# What Is The Percentage Price Oscillator & How To Trade With It

The Percentage Price Oscillator trading indicator is based on two moving averages and is designed as an oscillator. The Percentage Price Oscillator indicator is calculated as the difference between fast and slow EMA divided by fast EMA. PPO is simply the MACD value divided by the longer moving average. The result is multiplied by 100 to move the decimal place two spots.

## What is the Percentage Price Oscillator?

The Percentage Price Oscillator indicator has several advantages:

• It can show the divergence signals between prices and the value of the oscillator.
• It can identify price extremes, its movements are dynamic.

Derived from the MACD pointer with its percentage-based, the Percentage Price Oscillator (PPO) uses a PPO line that is plotted by calculating the percentage difference between a volatile EMA, the close price, and other extended-term EMA the close price. Such a calculation allows you to have EMA implement a flag line by implementing it on the line and a histogram to show the difference between the signal line and PPO line.

MACD needs development because it is helpless to use MACD between different stocks based on price. However, PPO is based on the percentage, so it is legitimate to use it when searching for different stocks, neglecting the price level.

If the volatile normal is higher than the long-distance number, the PPO line will have a positive value. However, it will be negative if the condition is reversed. This leaves us with the result that you can have unique EMAs whenever you go from the 0 value.

PPO is known for its ability to identify the PPO and monitor hybrids between the plotted line and the original signal line to identify an end target and to put reversals and turns. The PPO’s two powerful tools are the 0 line to determine whether the long-distance or volatile number is normal and the behavior of PPO line along with the signal line.

### PPO calculation

PPO line: (12-day EMA – 26-day EMA) / 26-day EMA * 100 (blue)

Signal line: 9 days EMA from PPO line (red)

## How to use the Percentage Price Oscillator?

The Percentage Price Oscillator trading indicator can be successfully used in trend trading strategies for finding price pivot points and determining places for opening positions. Using the indicator, in general, is similar to using MACD. The main signals are the intersection of the zero-line, divergence, and overbought/oversold zones.

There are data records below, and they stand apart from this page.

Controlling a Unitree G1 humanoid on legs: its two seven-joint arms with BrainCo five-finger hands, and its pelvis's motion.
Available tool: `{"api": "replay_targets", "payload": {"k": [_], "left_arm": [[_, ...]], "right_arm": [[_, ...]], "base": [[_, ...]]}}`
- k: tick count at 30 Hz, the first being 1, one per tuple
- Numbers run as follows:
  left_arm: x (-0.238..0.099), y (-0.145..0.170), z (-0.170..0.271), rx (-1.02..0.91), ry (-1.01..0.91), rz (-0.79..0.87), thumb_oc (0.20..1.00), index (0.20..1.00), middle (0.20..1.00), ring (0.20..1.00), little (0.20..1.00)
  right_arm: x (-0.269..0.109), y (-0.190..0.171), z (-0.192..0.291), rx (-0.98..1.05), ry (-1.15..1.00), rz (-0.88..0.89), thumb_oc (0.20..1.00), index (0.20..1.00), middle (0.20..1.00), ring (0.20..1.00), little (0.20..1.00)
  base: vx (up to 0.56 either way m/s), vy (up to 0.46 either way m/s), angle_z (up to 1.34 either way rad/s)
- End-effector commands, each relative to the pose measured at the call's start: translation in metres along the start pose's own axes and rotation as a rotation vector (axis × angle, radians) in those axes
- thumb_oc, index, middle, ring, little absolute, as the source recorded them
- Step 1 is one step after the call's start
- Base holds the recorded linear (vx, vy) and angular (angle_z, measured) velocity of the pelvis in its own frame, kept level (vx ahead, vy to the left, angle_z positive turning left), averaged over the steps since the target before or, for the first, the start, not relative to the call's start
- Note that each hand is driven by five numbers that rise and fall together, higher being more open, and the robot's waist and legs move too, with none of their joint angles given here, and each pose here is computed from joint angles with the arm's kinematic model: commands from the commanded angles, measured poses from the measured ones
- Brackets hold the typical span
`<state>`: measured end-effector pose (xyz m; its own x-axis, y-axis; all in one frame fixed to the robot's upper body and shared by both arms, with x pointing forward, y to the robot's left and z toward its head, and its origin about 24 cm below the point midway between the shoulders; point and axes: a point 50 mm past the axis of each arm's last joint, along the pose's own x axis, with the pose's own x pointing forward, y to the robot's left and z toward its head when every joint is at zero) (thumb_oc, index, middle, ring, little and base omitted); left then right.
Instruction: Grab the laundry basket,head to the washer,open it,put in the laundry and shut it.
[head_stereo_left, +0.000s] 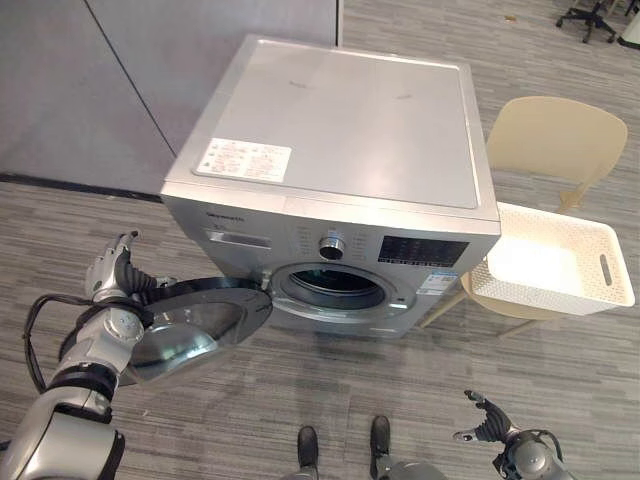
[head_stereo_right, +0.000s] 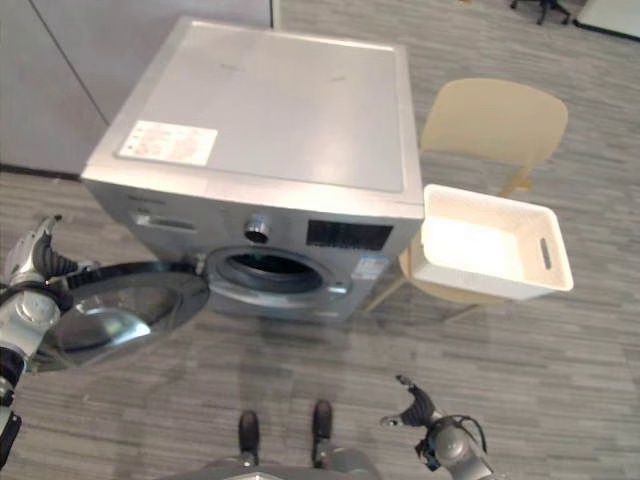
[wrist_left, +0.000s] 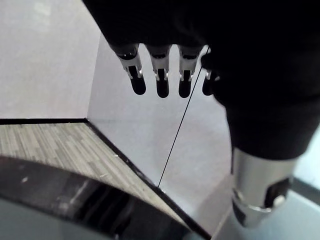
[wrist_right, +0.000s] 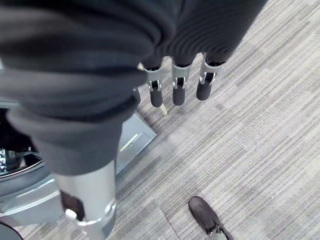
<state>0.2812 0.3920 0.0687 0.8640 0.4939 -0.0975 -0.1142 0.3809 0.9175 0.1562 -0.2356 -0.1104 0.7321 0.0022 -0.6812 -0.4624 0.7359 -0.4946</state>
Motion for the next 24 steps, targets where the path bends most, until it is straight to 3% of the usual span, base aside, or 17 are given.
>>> {"api": "replay_targets", "payload": {"k": [1,6,8,14,18,24], "left_arm": [[0.003,0.013,-0.008,-0.01,0.054,0.01,1.0,1.0,1.0,1.0,1.0],[-0.015,-0.028,-0.029,-0.06,0.122,-0.128,1.0,1.0,1.0,1.0,1.0],[-0.038,-0.072,-0.035,-0.097,0.132,-0.257,1.0,1.0,1.0,1.0,1.0],[-0.094,-0.139,-0.003,-0.361,-0.013,-0.417,1.0,1.0,1.0,1.0,1.0],[-0.13,-0.157,0.022,-0.508,-0.123,-0.525,1.0,1.0,1.0,1.0,1.0],[-0.157,-0.175,0.065,-0.69,-0.214,-0.658,1.0,1.0,1.0,1.0,1.0]], "right_arm": [[0.002,-0.004,0.014,-0.016,-0.07,-0.003,1.0,1.0,1.0,1.0,1.0],[0.002,-0.004,0.012,-0.019,-0.062,0.007,1.0,1.0,1.0,1.0,1.0],[0.002,-0.004,0.009,-0.034,-0.044,0.006,1.0,1.0,1.0,1.0,1.0],[0.0,-0.002,0.007,-0.036,-0.033,-0.01,1.0,1.0,1.0,1.0,1.0],[0.002,-0.003,0.011,-0.042,-0.044,-0.018,1.0,1.0,1.0,1.0,1.0],[0.007,-0.001,0.022,-0.056,-0.066,-0.026,1.0,1.0,1.0,1.0,1.0]], "base": [[0.02,0.028,-0.1],[0.03,0.031,-0.06],[0.04,0.049,-0.02],[0.04,0.008,0.04],[0.02,-0.042,0.17],[-0.05,-0.09,0.14]]}}
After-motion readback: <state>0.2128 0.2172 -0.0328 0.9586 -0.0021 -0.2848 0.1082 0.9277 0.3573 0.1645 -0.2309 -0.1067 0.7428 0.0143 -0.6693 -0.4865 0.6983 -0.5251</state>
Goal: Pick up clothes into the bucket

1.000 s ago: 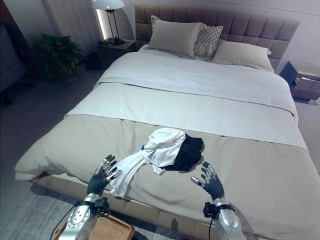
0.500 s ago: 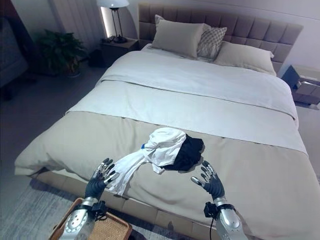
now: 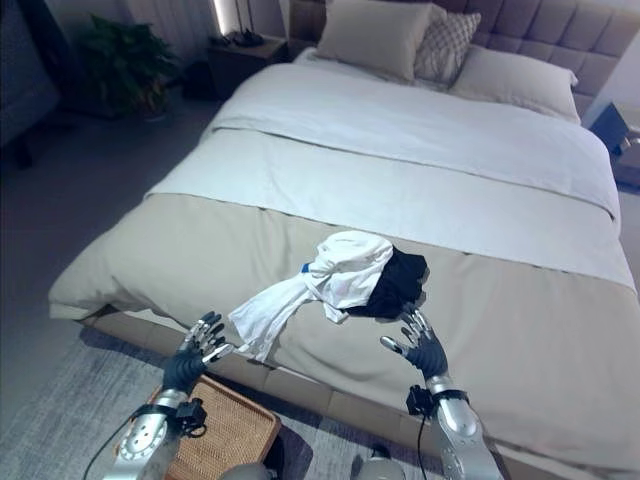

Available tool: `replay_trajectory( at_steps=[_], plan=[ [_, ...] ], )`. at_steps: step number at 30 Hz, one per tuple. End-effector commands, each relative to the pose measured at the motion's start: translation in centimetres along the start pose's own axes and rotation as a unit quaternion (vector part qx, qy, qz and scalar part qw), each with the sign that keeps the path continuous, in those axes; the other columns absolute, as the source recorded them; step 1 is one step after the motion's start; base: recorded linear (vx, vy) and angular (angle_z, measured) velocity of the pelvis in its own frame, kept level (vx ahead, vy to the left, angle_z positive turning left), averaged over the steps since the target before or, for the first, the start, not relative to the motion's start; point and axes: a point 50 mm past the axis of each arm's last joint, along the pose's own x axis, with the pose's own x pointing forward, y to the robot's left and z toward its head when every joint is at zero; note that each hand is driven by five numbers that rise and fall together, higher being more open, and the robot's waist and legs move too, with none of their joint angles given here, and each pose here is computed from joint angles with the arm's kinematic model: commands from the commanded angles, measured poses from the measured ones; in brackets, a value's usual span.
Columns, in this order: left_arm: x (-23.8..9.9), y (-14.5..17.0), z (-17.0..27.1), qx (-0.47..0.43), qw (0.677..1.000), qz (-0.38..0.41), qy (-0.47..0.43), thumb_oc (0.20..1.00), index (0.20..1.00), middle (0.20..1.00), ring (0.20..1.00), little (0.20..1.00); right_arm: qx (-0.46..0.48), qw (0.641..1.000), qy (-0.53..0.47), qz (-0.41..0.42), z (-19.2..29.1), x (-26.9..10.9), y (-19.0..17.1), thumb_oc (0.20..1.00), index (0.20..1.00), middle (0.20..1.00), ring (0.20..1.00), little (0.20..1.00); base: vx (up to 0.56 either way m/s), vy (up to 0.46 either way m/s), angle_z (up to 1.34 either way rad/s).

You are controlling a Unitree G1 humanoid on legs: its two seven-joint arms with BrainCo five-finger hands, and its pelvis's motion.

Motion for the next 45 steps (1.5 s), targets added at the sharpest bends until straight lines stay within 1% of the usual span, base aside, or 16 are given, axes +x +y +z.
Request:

### Zero-line intersection

When crossing the zero line from bottom to top, a buy signal can appear, when crossing from top to bottom – a sell signal may appear. Moreover, the more amplitude the indicator changes before the intersection, the better. One use case is to build a position in trend transactions.

### Divergence

When the next high is higher than the previous one on the price chart, and the opposite situation is observed on the oscillator, a divergence signal (divergence) appears. Such a signal can be sought near the top of the uptrend, and it may signal a reversal trade.

A similar situation can be observed near the low of the downtrend: the next minimum is lower than the previous one on the price chart, and on the indicator, the lows are rising.

### Oversold and Overbought Zones

Zones are marked on the chart independently and are selected based on the timeframe on which transactions are opened. The deal is entered when the oscillator leaves the zone, and the exit when the opposite signal appears. It is also possible to fix part of the position if, after the signal, the indicator crosses the zero line, but does not go further and returns. Stop-loss can be set at the nearest price extreme.

In addition to using the indicator as to the main analysis tool, it can be more effective to combine it with other technical analysis indicators, such as moving averages, Envelopes, Alligator, AMA, and other trend trading tools.

## Percentage Price Oscillator trading strategy

To read the price oscillator on a chart, you need to draw the two moving averages required for this tool: one short-term average and one long-term average. Then, you need to calculate the difference between the two moving averages to find oversold and overbought signals.

We are going to discuss the PPO trading strategy based on zero-line intersection as this is one of the most commonly occurring trading signals on the chart.

### Percentage Price Oscillator buy strategy

• The PPO line should move above the zero-line.
• Wait for the bullish candle to appear and close before entry.
• Place the stop-loss slightly below the swing low.
• We could exit when the PPO line goes back below the zero-line.

### Percentage Price Oscillator sell strategy

• The PPO line should move below the zero-line.
• Wait for the bearish candle to appear and close before entry.
• Place the stop-loss slightly above the swing low.
• We could exit when the PPO line goes back above the zero-line.